Today, I uncovered my greatest fear. More than anything in life, I fear failing those I love, my kids, my true love, my family, my friends, and my God. I fear not measuring up to what is expected of me. I have no solid reasoning for this fear, but isn’t that what fear operates on, the idea that we can’t know the future, that we aren’t perfect, that we are bound to make mistakes at one point or another because no one or thing in life is perfect. Fear is rarely proved rational; it just is. We all have fears, and I never really considered what my greatest fear was until today. I knew that at some point in this year long journaling adventure, I would have to write about hardship, about the challenges of life, but for some odd reason, I didn’t expect it to be within the first week of writing. I was hoping to just relax a little more, to continue along the path of least resistance as I have done most of my life. Most days, I pray for normalcy. That’s all.
Until you have been through it, I don’t think anyone can really say they understand divorce and the ensuing challenges that accompany it. I thought I knew what my mom felt like when she went through it approximately 23 years ago, but I realized upon going through it myself the past 3 years, that I really didn’t truly understand anything. Looking back, how could I? I was 12 years old when my own parents got divorced, but now, at thirty-something, it’s the intensity of the pain that astonished me the most, and to be completely honest, the insensitivity and lack of understanding of those who I believed to be trusted friends. I don’t blame them though. I think putting yourself in someone else’s shoes is one of the hardest and most loving things we can do for each other, to truly try to understand what someone else has been through and how difficult it must be. As human beings, we want to judge first based on our own understanding of right and wrong in the world, based on our own experiences. We are reluctant to consider how the same hardships and tragedies in our own lives would affect us, and my heart aches for that lack of human compassion and support we have for each other, but I attribute this to fear too. We are afraid when we hear about tragic things in other’s lives that the same thing will happen to us. I remember my best friend telling me just that when she learned my parents were getting divorced. “What if my parents do too?” She had a right to be scared. Life is unpredictable and uncontrollable. Luckily, her parents are still together to this day, but you never know what hardships will befall you until they do, and you never know how you will respond until you do. So, that leaves one question for everyone to consider, how will you deal with the biggest challenges in your life?

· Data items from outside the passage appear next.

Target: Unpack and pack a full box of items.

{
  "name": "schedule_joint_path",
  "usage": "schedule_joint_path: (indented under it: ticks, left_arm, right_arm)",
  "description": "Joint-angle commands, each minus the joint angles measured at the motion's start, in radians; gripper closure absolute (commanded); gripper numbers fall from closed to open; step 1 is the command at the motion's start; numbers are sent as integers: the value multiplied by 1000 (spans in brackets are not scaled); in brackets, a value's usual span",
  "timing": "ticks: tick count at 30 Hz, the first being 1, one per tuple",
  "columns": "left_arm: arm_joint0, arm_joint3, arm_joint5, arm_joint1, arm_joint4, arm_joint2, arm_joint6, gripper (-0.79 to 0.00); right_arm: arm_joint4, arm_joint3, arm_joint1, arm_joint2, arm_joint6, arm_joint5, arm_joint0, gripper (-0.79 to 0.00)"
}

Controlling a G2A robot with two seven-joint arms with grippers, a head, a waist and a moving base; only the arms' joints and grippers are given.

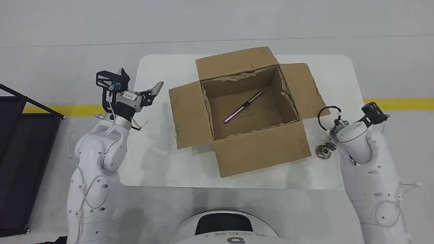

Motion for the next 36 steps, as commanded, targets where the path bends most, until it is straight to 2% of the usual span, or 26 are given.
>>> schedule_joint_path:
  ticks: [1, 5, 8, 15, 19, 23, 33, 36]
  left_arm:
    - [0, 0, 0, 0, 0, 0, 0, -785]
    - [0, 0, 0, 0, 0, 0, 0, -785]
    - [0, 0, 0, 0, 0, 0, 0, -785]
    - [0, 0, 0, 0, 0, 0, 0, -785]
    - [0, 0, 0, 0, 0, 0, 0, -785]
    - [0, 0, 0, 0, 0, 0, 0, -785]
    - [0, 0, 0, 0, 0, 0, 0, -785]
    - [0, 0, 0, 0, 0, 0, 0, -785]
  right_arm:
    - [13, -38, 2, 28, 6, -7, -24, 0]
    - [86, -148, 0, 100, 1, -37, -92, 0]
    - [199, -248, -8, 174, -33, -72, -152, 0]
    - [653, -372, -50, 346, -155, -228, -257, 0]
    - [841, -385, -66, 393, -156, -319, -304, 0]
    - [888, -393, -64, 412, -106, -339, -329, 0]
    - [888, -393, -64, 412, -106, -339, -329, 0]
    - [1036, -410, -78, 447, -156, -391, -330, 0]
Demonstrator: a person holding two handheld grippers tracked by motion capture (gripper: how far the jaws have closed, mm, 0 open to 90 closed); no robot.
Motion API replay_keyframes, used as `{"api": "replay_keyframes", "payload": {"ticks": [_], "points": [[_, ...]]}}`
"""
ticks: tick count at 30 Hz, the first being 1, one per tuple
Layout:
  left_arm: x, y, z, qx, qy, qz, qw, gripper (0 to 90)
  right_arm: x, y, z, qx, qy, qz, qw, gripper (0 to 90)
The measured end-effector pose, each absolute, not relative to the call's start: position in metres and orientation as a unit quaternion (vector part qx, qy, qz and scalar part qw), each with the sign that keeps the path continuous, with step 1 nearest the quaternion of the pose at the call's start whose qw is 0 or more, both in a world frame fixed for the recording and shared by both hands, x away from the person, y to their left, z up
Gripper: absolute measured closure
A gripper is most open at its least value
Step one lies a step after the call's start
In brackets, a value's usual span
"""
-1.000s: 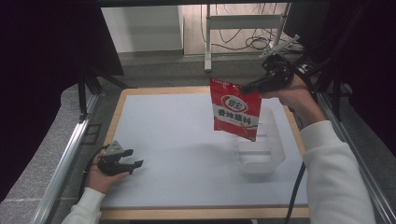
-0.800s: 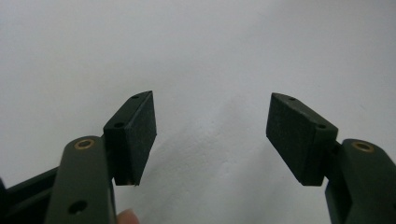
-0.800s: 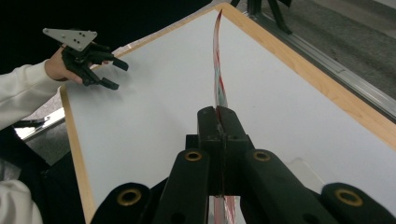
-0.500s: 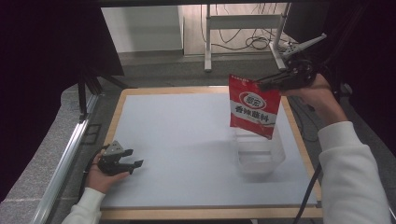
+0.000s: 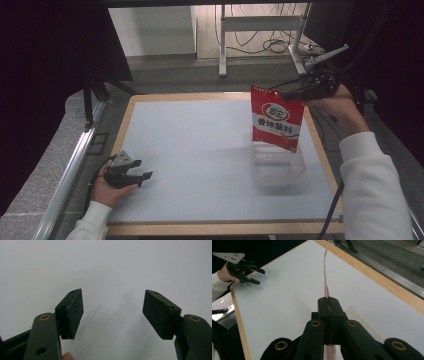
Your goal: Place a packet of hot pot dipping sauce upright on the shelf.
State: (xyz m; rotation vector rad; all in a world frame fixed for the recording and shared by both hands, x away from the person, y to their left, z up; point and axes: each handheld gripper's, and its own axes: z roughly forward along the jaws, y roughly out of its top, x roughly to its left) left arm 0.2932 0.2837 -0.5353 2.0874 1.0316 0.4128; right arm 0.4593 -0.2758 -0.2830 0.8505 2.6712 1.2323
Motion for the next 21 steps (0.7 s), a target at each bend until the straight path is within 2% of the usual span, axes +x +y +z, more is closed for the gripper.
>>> {"api": "replay_keyframes", "payload": {"ticks": [21], "points": [[0.292,0.283,-0.534,0.82,0.399,0.159,0.379,32.8,0.46,-0.296,-0.331,0.299,0.861,0.41,0.045,88.9]]}}
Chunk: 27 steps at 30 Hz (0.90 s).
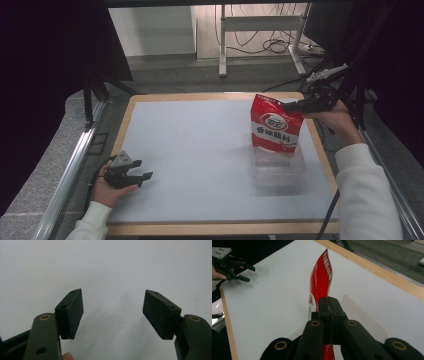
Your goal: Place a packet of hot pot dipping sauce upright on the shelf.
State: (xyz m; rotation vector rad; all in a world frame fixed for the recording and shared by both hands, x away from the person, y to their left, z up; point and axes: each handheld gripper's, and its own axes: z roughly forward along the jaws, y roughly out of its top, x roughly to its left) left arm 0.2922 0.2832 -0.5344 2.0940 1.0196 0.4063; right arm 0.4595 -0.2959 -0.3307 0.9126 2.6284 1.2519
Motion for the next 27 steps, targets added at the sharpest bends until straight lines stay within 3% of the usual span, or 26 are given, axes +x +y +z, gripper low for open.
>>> {"api": "replay_keyframes", "payload": {"ticks": [7,11,12,13,14,15,19,23,27], "points": [[0.293,0.283,-0.534,0.82,0.398,0.158,0.38,32.7,0.456,-0.299,-0.334,0.303,0.853,0.422,0.054,84.9],[0.293,0.284,-0.534,0.818,0.399,0.157,0.384,32.7,0.446,-0.284,-0.318,0.286,0.858,0.418,0.079,68.7],[0.293,0.284,-0.534,0.818,0.399,0.157,0.384,32.7,0.446,-0.284,-0.318,0.286,0.858,0.418,0.079,68.7],[0.294,0.284,-0.534,0.818,0.399,0.155,0.386,32.7,0.441,-0.277,-0.312,0.28,0.86,0.417,0.088,60.0],[0.294,0.284,-0.534,0.818,0.399,0.155,0.386,32.7,0.441,-0.277,-0.312,0.28,0.86,0.417,0.088,60.0],[0.295,0.284,-0.535,0.817,0.399,0.155,0.387,32.7,0.436,-0.268,-0.305,0.273,0.861,0.415,0.107,52.4],[0.296,0.283,-0.535,0.819,0.396,0.153,0.386,32.7,0.423,-0.251,-0.294,0.268,0.858,0.416,0.136,42.2],[0.297,0.281,-0.532,0.819,0.392,0.154,0.39,32.7,0.41,-0.23,-0.281,0.258,0.849,0.434,0.154,38.9],[0.299,0.278,-0.526,0.816,0.386,0.158,0.399,32.7,0.397,-0.206,-0.277,0.239,0.845,0.457,0.139,38.1]]}}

My grandfather is the best example I have of a human being who always considered the other person’s troubles above his own. When my parent’s divorced, and my dad quickly remarried, you can imagine the “girl talk” happening between my grandmother, mom, and me concerning his inconsiderate and, in our opinion, aberrant behavior, and in the middle of the discussion, my granddaddy said very simply something I will never forget. When there was a lull in the conversation, he commented very casually, “I wonder what he must be dealing with at home right now.” Instead of taking sides and agreeing with us that my dad didn’t deserve our sympathy for treating my mom inadequately, he considered my dad above himself and all of us, as he should have, and made a point to communicate to us that consideration for what he must be going through because surely if we were in that much pain, he had certainly experienced his share too. After that comment, we shut up, but it was not said condescendingly or in an effort to make us feel bad. It was just an observation and a mindset that my granddaddy operated in daily, one of considering others first, just as the Bible said he ought to, and I will aspire to that type of thinking all of my life, although I don’t know if I’ll ever be able to achieve it as graciously as he did.
Life has thrown me a loop today, and there will be many more, I’m sure, but I will attempt to handle it gracefully and with faith, hope, and love, knowing that God has my best interests at heart if I will only trust Him. The challenges of negotiating child care and life with two kids going between two families will continue to be there for many years to come, but I will strive to be the best mom and woman I can be to set an example for my boys of how to live life to the fullest and not stop short of their dreams and potential.